RESULTS: Demand for apartments close to London remains strong - underpinned by ongoing demand from overseas buyers
May 30, 2012

Telford Homes is operating in a sweet spot - the London housing market - where demand for apartments has been swelled further by strong overseas demand. In fact, the housebuilder says that the strong level of pre-sales already secured will lead to a substantial increase in profits this year - so the shares remain attractive.

IC TIP: Buy at 109p

Telford ticked all the right boxes in the year, with contracts exchanged on open-market properties up 25 per cent at 460, and a further 542 affordable homes sold. Operating margins rose from 5.2 per cent to 6.2 per cent, too, and Telford has now completed its lower-margin developments - those with a greater than usual proportion of affordable housing and those open-market homes that had been achieving lower-than-expected sale prices.
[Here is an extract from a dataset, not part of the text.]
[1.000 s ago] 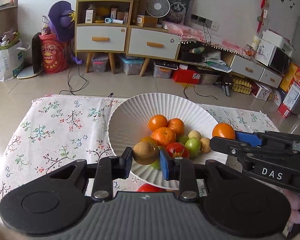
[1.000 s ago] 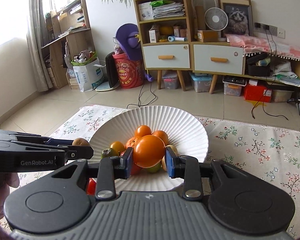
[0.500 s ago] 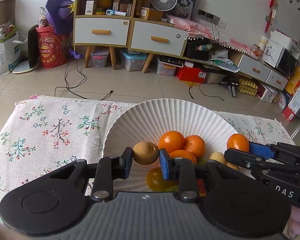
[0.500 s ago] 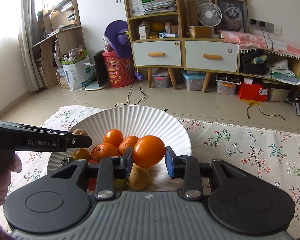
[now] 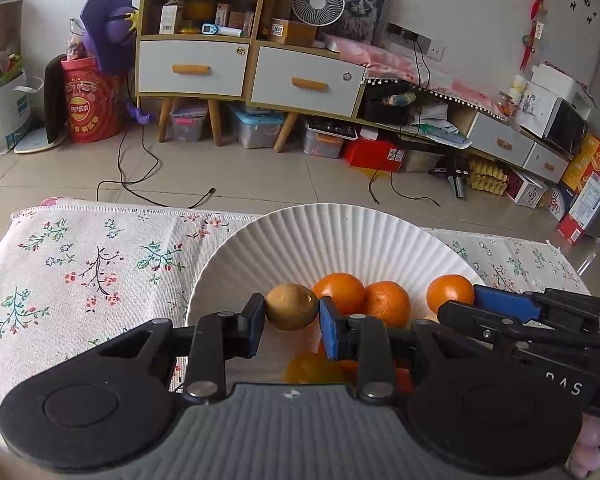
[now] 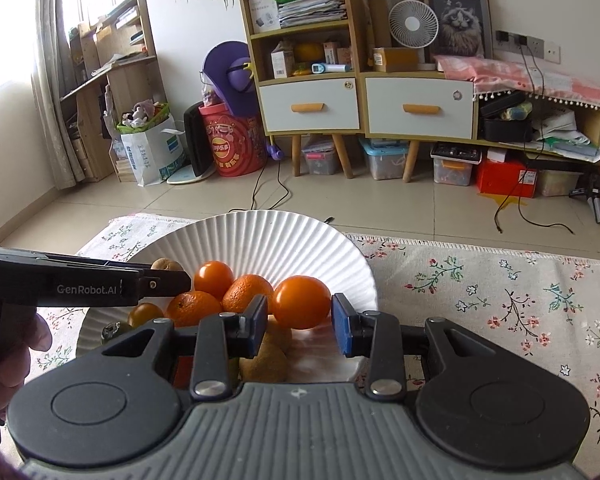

That leaves the group in a position to rebuild margins back to a more typical 10 per cent level. Indeed, forward sales already include more than 65 per cent of the open-market sales targeted for the whole of this year. Around £50m was spent on acquiring new land as well and the number of properties in the development pipeline rose from 1,904 to 1,969 - all but 20 of which have detailed planning consent.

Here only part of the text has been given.